Carrier screening of clinically affected family members revealed the same mutation in the pedigree with the exception of the grandfather, who has type 2 diabetes mellitus (Figure 1). The phenotype of the index patient’s brother was comparable to that of the index patient (BMI 21.5 kg/m², hemoglobin A1c 6.2%, or 44 mmoL/moL). The father of the index patient was diagnosed with diabetes at 25 years of age. He also presented with very mild hyperglycemia and haemoglobin A1c at the upper end of the normal range (5.9% or 41 mmoL/moL). The father’s BMI was 27.8 kg/m². Despite normal haemoglobin A1c, an antidiabetic treatment with metformin was started by the father’s diabetologist. The index patient’s grandmother was diagnosed with diabetes at the age of 62 years.
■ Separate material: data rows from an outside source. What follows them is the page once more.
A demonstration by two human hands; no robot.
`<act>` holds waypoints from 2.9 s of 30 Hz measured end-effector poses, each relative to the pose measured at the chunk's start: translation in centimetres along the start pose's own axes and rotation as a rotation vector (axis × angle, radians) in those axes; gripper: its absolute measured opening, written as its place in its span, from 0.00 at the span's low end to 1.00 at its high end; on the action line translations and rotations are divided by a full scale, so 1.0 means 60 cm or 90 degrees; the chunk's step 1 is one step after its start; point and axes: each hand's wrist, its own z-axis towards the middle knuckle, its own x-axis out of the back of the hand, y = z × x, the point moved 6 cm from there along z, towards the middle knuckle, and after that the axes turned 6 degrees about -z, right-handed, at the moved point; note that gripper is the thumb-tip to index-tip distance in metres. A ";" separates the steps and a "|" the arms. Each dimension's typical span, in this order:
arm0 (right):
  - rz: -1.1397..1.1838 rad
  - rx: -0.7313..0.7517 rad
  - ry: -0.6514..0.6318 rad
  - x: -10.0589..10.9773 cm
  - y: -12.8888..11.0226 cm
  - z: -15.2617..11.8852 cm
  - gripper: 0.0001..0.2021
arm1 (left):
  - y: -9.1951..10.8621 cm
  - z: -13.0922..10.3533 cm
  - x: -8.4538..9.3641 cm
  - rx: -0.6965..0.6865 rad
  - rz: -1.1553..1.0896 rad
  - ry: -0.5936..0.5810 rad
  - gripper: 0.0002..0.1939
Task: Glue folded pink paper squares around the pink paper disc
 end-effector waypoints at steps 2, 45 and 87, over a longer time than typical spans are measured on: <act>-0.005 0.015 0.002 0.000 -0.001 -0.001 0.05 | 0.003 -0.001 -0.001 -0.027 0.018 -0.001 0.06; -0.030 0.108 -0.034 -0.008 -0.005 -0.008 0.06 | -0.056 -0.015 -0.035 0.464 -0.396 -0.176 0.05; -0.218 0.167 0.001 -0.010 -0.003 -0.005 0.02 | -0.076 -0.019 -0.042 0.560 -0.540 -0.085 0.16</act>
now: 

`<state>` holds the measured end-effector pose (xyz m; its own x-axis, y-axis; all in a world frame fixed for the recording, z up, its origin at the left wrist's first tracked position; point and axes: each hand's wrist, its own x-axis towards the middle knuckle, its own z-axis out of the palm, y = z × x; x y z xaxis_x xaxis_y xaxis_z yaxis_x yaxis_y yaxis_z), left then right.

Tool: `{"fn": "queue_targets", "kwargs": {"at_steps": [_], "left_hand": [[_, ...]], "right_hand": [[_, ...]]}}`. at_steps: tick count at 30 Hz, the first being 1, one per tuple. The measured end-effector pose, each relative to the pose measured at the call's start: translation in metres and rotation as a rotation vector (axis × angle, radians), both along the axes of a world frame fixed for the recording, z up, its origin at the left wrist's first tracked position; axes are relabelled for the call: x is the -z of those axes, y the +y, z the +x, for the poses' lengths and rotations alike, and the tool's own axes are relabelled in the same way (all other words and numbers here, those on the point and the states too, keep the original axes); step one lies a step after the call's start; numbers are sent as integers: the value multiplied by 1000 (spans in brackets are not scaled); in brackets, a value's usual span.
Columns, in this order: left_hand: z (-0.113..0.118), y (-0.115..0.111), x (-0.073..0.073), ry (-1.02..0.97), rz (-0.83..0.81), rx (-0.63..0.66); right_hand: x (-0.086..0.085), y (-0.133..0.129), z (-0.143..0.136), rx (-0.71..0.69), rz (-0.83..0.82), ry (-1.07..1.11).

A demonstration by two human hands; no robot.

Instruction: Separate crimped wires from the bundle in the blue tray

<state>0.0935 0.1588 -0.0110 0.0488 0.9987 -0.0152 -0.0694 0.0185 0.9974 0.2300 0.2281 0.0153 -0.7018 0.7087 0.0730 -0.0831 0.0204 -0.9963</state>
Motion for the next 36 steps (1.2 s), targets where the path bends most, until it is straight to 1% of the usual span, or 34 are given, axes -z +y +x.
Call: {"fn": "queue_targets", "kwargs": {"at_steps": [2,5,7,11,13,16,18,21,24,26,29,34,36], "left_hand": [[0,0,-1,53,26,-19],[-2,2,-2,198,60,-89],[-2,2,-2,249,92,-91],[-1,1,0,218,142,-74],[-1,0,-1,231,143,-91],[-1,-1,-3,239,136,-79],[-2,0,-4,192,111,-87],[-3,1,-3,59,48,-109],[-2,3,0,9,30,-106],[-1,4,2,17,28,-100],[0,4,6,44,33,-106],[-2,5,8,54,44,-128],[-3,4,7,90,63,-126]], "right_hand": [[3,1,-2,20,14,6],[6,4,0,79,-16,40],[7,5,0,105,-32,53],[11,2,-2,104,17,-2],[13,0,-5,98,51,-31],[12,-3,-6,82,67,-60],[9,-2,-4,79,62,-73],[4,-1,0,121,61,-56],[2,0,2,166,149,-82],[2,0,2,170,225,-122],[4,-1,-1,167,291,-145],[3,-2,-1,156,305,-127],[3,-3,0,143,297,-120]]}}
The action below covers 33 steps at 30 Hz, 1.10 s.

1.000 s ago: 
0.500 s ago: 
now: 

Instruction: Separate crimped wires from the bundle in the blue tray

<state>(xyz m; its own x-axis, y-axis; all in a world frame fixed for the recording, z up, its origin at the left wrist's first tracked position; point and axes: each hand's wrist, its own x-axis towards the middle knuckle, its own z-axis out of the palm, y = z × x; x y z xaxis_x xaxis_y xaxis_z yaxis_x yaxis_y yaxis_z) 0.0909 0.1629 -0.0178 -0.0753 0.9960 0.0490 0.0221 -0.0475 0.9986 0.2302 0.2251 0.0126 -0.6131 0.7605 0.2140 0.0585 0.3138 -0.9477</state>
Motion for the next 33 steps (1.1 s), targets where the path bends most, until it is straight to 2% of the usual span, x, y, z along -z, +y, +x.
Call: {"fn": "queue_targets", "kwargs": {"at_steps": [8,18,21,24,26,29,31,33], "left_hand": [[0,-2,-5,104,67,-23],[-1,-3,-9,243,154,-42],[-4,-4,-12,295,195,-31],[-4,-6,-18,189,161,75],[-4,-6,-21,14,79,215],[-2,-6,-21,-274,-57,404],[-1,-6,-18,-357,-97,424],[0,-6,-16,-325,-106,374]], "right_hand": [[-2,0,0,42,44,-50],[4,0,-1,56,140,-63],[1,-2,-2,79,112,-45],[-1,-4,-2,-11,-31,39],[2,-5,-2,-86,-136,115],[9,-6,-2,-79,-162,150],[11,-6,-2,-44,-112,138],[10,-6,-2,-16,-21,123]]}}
Her BMI was 30.0 kg/m², and she had a haemoglobin A1c value of 7.0% or 53 mmoL/moL. She was treated with glimepiride. The grandfather was also diagnosed with diabetes but was not on any antidiabetic medication. His BMI was 29.8 kg/m² and his haemoglobin A1c never exceeded 7.0% or 53 mmoL/moL. No GCK mutation was found in him, so his final diagnosis is type 2 diabetes mellitus.
Because of the typical clinical symptoms and the cosegregation of the phenotype with the genotype, we conclude that this novel mutation is a pathogenic one and not a polymorphism without an effect on protein function.
So far, more than 620 GCK gene mutations have been reported in over 1400 patients with GCK-MODY (Table 2), permanent neonatal diabetes, and hyperinsulinemic hypoglycemia [17, 20, 21]. The mutations are spread over the ten exons of the gene which encode the pancreatic beta cell isoform of glucokinase (exons 1a and 2–10). Only few mutations have been detected in exon 1a, since most laboratories only screen for GCK mutations in exons 2–10 . Missense, nonsense, frameshift, and splice site mutations have been reported. There are no mutation hot spots. Most of the mutations are private, although 255 mutations have been described in more than one family [18, 22]. We here report a novel heterozygous p.Phe330Ser mutation encoded by GCK exon 8 which results in the typical GCK-MODY phenotype. The mutation was found in three generations of a nonconsanguineous family, following an autosomal dominant inheritance pattern.
A GCK gene polymorphism with functional significance also has been reported in the literature [23, 24]. The G>A exchange at position −30 of the beta-cell-specific promoter (rs1799884) has been shown to be associated with increased fasting glucose levels in young adults and in pregnant women as well as an increased birth weight of their offspring .
The identification of a pathogenic GCK gene mutation is important for the correct and definite diagnosis of GCK-MODY and helps the clinician to predict the disease course and to initiate the appropriate therapy. Since only mild fasting hyperglycemia and usually no diabetes-related complications are present in patients with GCK-MODY, diet is sufficient as a therapeutic approach in most cases . This may significantly improve the patient’s quality of life.